Systemic or intrathecal delivery of FeTMPyP⁵⁺ or MnTE-2-PyP⁵⁺ reverse established paclitaxel-induced neuropathic pain. A–D, Intraperitoneal (A, B; 10 mg/kg) or intrathecal (C, D; 1 nmol/kg) administration of FeTMPyP⁵⁺ (●) or MnTE-2-PyP⁵⁺ (■) on D16 rapidly reversed mechano-allodynia and mechano-hyperalgesia. FeTMPyP⁵⁺ (○) or MnTE-2-PyP⁵⁺ (□) did not affect baseline mechano-allodynia (A, C) and mechano-hyperalgesia (B, D) values. Results are mean ± SD for n = 6 rats and were analyzed by two-tailed, two-way repeated-measures ANOVA with Bonferroni comparisons to treatment-matched D0 or baseline values. *p < 0.001 for baseline versus D0; ^†p < 0.001 behavior at t versus treatment-matched baseline values.

Figure 8.

Evaluation of SRI6 and SRI110 activities versus MnTM-4-PyP^5+, MnTE-2-PyP⁵⁺ and Ebselen. A, Structures of PNDCs and Ebselen. B, Inhibition of boronic acid oxidation assay. C, SOD-like activity of SRI6 (●) and SRI110 (■) is significantly less than FeTMPyP⁵⁺ (▴); p < 0.001, n = 3 at each concentration. ^aSies and Masumoto, 1997; ^bFerrer-Sueta and Radi, 2009; ^cHunt et al., 1997.

Figure 9.

Oral delivery of “SO-sparing” PNDCs blocks the development of neuropathic pain. A–D, Compared with the vehicle group (○), paclitaxel (●) induced mechano-allodynia (A, C) and mechano-hyperalgesia (B, D) that was blocked by daily (D0–D15) oral delivery (30 mg · kg⁻¹ · d⁻¹) of SRI6 (▾; A, B) or SRI110 (♦; C, D). SRI6 (▿) or SRI110 (♢) alone did not affect withdrawal thresholds in vehicle groups (A–D). E, F, Compared with vehicle, paclitaxel increased TNF-α and IL-1β (E, F) that was significantly attenuated by SRI6 or SRI110 (30 mg · kg⁻¹ · d⁻¹). G, H, Compared with vehicle, paclitaxel increased anti-inflammatory IL-10 and IL-4 (G, H), which was substantially enhanced by SRI6 or SRI110 (30 mg · kg⁻¹ · d⁻¹).
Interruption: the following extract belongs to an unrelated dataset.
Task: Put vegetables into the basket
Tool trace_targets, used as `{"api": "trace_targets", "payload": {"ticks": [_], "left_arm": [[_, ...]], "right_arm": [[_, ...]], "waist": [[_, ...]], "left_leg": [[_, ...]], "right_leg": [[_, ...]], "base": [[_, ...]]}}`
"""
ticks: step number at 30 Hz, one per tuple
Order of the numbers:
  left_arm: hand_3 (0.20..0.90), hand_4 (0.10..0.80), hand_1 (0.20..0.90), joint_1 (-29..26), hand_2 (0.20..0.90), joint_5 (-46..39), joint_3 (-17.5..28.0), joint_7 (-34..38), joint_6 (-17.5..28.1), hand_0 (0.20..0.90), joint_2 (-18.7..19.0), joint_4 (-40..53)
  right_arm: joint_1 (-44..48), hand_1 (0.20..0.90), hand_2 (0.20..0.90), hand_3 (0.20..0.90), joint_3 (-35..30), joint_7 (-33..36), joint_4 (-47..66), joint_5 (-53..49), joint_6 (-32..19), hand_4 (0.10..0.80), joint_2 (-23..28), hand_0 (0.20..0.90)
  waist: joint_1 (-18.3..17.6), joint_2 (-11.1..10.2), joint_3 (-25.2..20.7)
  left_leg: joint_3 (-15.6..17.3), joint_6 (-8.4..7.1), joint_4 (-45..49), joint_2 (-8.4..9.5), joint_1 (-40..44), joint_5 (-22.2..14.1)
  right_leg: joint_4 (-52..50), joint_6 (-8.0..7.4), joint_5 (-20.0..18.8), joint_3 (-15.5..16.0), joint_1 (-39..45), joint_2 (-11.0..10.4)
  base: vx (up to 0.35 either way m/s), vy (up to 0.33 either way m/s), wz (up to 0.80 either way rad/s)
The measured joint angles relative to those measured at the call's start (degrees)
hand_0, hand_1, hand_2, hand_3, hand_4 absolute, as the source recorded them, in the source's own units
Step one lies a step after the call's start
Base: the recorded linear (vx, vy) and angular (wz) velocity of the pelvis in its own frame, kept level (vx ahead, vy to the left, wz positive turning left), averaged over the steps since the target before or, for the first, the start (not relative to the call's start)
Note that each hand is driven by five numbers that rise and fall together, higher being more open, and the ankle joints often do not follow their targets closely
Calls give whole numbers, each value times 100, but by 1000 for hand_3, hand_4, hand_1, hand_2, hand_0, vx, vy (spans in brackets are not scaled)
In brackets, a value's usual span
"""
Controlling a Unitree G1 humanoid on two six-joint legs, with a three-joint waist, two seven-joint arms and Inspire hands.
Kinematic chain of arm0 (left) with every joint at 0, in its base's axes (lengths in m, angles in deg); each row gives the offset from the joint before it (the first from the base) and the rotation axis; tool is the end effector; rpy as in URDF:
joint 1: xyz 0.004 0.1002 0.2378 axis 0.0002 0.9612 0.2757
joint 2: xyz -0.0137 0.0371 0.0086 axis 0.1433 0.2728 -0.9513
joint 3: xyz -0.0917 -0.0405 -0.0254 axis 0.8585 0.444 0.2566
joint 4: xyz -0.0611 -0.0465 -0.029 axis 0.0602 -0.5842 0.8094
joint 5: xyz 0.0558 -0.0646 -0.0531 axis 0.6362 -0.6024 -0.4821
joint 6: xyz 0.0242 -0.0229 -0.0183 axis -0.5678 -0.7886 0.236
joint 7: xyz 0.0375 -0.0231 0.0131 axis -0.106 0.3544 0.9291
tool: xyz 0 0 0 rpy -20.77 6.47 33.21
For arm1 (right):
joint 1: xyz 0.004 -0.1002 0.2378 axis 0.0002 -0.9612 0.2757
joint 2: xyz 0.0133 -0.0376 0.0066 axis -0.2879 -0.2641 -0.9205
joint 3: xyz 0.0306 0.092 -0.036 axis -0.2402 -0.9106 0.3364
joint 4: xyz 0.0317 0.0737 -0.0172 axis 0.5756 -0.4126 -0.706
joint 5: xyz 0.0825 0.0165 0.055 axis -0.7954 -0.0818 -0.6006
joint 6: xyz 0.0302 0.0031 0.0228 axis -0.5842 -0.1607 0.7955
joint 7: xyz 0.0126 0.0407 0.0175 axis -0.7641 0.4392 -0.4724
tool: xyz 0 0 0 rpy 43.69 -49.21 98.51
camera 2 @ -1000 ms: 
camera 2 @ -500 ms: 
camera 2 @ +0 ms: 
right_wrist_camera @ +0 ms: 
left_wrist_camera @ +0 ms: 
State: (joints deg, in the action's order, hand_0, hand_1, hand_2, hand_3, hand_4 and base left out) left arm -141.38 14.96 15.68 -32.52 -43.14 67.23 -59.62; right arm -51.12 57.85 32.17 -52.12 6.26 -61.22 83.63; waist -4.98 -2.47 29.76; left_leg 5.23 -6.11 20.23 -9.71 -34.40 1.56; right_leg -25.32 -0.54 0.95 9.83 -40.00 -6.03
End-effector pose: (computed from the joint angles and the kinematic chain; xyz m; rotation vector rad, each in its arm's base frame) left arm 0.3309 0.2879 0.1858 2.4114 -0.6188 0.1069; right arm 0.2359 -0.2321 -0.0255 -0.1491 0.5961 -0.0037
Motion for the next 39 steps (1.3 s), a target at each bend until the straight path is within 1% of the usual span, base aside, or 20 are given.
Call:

Results are expressed as mean ± SD for 5 animals. Behavioral data were analyzed by two-tailed, two-way repeated-measures ANOVA with Bonferroni comparisons. Data for cytokine production were analyzed by two-tailed, one-way ANOVA with Dunnett's comparisons to paclitaxel group. *p < 0.05, **p < 0.01 or ***p < 0.001 for paclitaxel versus vehicle; ^†p < 0.01 or ^††p < 0.001 for paclitaxel versus paclitaxel + SRI6 or SRI110.